Westwood Village Rotary Club Rotarian of the month for September, PP Steve Day was mentioned again. The applause was deafening, since the Club is well aware of Steve’s long-time commitment to Rotary since joining under the sponsorship of Ray Zickfeld (his father-in-law) and remaining as the Club’s long-time liaison to the Rotary Foundation. Steve is one of those rare individuals who takes on any task the Club President requests, reaches out to all of us on behalf of the Foundation with enthusiasm and doesn’t have a mean bone in his body. It shows in the results; this year despite the pandemic and a divisive presidential election and our isolation from each other, Steve has reached new fund-raising heights and generated a huge increase in donations from our membership for the annual District 5280 Rotary Foundation Virtual Dinner, scheduled for this Saturday, November 7th. Congratulations to Steve Day, an example to all of us! (he’s also one of two CPAs that I know – the other one being PP Gordon Fell – that has a sense of humor!)
Following our Rotarians of the month, I introduced this week’s Merchant Minute. In the spirit of supporting small community businesses during the pandemic, Annie Miler joined us from Clementine’s Restaurant, located at 1715 Ensley Avenue in Century City, just north of Santa Monica Blvd and several blocks east of Beverly Glen. Celebrating its’ 20thanniversary, Clementine’s has become an established favorite amongst local Westwood residents, as well as being a strong supporter of local schools. It’s open Monday thru Friday 7:00a to 7:00p, and on Saturday 8:00a thru 5:00p. Closed Sundays. Free delivery, depending on your location and the time of day. She’s giving away free grilled cheese sandwiches on Tuesday, IF you voted! You can order online at www.clementineonline.comor by calling them at (310) 552-1080. (I recommend the key lime pie!)

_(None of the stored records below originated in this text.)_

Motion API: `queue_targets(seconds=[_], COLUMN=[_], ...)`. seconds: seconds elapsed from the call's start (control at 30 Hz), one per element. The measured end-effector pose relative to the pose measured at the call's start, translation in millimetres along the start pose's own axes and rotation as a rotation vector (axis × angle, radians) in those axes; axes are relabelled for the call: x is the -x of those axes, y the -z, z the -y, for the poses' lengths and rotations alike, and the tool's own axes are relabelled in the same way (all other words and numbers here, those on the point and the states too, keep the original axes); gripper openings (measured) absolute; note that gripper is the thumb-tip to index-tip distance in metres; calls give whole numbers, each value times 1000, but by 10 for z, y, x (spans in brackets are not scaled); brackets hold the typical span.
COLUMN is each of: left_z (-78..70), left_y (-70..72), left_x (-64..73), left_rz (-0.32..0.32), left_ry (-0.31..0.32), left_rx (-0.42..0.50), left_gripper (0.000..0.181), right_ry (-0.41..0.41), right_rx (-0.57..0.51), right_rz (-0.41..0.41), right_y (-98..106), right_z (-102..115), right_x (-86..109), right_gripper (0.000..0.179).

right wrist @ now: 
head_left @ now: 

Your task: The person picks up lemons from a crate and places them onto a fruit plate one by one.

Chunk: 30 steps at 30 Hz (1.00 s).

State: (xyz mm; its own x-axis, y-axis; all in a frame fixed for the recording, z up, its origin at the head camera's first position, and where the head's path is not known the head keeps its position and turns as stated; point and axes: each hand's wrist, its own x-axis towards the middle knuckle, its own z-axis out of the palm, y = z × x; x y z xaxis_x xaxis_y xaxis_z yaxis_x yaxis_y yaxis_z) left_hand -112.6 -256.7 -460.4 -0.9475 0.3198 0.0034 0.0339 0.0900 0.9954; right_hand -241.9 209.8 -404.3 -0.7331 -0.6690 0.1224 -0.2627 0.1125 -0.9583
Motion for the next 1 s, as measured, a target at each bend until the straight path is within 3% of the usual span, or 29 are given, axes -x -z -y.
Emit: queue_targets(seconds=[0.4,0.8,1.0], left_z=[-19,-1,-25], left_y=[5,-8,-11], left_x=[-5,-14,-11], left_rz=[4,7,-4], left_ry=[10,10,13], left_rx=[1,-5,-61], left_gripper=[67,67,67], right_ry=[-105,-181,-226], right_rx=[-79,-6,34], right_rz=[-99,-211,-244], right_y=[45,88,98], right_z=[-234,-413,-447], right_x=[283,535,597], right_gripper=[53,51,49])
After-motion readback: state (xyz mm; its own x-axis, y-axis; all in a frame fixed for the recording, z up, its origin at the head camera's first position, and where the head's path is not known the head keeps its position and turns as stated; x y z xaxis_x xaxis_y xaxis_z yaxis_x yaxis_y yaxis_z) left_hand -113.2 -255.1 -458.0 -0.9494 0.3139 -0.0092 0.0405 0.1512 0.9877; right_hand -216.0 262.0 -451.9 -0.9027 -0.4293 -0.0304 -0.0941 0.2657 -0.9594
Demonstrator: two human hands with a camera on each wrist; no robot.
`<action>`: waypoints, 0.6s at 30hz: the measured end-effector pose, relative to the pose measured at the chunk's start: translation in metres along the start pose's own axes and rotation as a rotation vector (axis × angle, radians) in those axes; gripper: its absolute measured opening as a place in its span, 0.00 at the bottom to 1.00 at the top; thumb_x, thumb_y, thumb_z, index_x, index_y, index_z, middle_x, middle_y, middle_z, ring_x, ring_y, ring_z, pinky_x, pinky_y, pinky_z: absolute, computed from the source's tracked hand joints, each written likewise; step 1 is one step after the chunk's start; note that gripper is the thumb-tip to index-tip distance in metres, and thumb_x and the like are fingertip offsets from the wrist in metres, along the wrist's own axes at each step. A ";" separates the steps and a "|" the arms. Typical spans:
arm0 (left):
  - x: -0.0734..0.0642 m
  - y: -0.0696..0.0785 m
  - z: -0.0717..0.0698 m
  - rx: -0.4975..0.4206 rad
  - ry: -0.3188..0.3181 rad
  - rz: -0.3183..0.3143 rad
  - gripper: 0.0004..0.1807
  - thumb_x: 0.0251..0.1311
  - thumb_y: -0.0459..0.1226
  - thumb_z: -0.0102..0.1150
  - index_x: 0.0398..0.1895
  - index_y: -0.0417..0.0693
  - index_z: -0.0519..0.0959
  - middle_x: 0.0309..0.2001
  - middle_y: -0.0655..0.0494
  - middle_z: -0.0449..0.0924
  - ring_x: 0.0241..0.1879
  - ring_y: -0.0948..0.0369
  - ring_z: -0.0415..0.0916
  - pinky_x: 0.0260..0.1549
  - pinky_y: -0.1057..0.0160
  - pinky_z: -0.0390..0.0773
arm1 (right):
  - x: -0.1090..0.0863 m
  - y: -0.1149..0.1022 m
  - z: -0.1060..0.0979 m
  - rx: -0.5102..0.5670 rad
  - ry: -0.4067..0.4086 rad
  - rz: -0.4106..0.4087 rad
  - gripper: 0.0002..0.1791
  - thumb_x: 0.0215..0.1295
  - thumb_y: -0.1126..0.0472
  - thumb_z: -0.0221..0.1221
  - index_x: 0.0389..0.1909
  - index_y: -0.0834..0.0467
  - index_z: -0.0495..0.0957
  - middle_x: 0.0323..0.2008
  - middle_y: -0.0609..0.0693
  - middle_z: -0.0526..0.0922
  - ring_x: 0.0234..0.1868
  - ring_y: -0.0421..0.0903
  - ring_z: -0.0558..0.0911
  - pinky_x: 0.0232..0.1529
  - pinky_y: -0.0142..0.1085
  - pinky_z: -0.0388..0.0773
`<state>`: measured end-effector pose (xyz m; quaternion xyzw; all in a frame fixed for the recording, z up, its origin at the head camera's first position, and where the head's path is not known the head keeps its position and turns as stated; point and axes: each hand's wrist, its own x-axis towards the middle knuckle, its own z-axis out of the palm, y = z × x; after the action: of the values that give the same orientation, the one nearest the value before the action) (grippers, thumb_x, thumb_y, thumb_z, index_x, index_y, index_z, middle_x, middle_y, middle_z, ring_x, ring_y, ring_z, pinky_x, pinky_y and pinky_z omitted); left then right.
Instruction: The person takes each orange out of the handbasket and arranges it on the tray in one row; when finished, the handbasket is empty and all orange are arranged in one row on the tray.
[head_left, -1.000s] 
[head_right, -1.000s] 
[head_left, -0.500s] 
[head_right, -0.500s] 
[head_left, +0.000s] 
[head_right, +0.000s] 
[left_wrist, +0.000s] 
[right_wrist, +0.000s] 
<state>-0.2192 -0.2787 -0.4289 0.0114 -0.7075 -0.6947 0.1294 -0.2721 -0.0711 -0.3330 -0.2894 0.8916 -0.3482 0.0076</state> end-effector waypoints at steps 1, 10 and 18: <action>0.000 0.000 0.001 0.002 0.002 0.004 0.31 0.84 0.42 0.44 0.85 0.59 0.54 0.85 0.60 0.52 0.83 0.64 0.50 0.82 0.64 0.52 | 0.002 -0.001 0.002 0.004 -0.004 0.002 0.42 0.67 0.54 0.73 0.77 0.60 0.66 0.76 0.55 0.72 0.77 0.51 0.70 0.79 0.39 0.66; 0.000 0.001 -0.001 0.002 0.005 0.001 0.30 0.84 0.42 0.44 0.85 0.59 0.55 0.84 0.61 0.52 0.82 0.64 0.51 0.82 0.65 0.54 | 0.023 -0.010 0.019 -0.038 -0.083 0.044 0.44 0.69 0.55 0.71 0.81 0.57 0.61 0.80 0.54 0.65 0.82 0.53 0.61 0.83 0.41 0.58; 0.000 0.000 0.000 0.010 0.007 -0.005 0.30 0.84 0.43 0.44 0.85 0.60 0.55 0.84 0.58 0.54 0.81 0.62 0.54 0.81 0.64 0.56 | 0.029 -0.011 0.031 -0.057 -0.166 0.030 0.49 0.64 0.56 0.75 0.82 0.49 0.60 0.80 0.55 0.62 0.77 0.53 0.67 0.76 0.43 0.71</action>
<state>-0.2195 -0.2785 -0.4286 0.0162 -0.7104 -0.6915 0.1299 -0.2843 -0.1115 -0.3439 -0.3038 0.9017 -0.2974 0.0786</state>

Tom Barron came online next, sporting a new haircut and introducing our guest speaker, Greg Fischer. Greg is a long-time resident of Westwood and has a wealth of knowledge on our history, just like a previous speaker Steve Sann, who was joining us today as a guest. Greg came with 97 slides but suffered through Zoomitis and could not get his technology gods to obey. We have to have him back again! But I did collect some highlights;
- UCLA was moved to Westwood from its previous home on Vermont Blvd, where the Los Angeles City College now resides. This move was encouraged by Janss, the son-in-law of the owner Mr. Letz, of “Rancho San Jose de Buenos Ayres”.
- The famous Westwood tower was installed near the corner of Wilshire and Beverly Glen, and allowed potential buyers of home lots to climb the tower and see all of the available lots in Westwood north of Wilshire.
- When UCLA opened in Westwood in the 1920s this was a largely undeveloped part of Los Angeles. Wilshire Blvd was the most direct route but many parts of the street were not paved.
- There were restrictions on liquor north of Santa Monica Blvd.
- The parceling of homesites began near the site of Pico Blvd and Westwood Blvd, which became an outdoor drive-in.
- The original value of the UCLA buildings to be constructed was $2.0M.
President Nancy thanked everyone for attending, and reminded the Board of Managers that their meeting followed. Our meeting was adjourned at 12:31pm.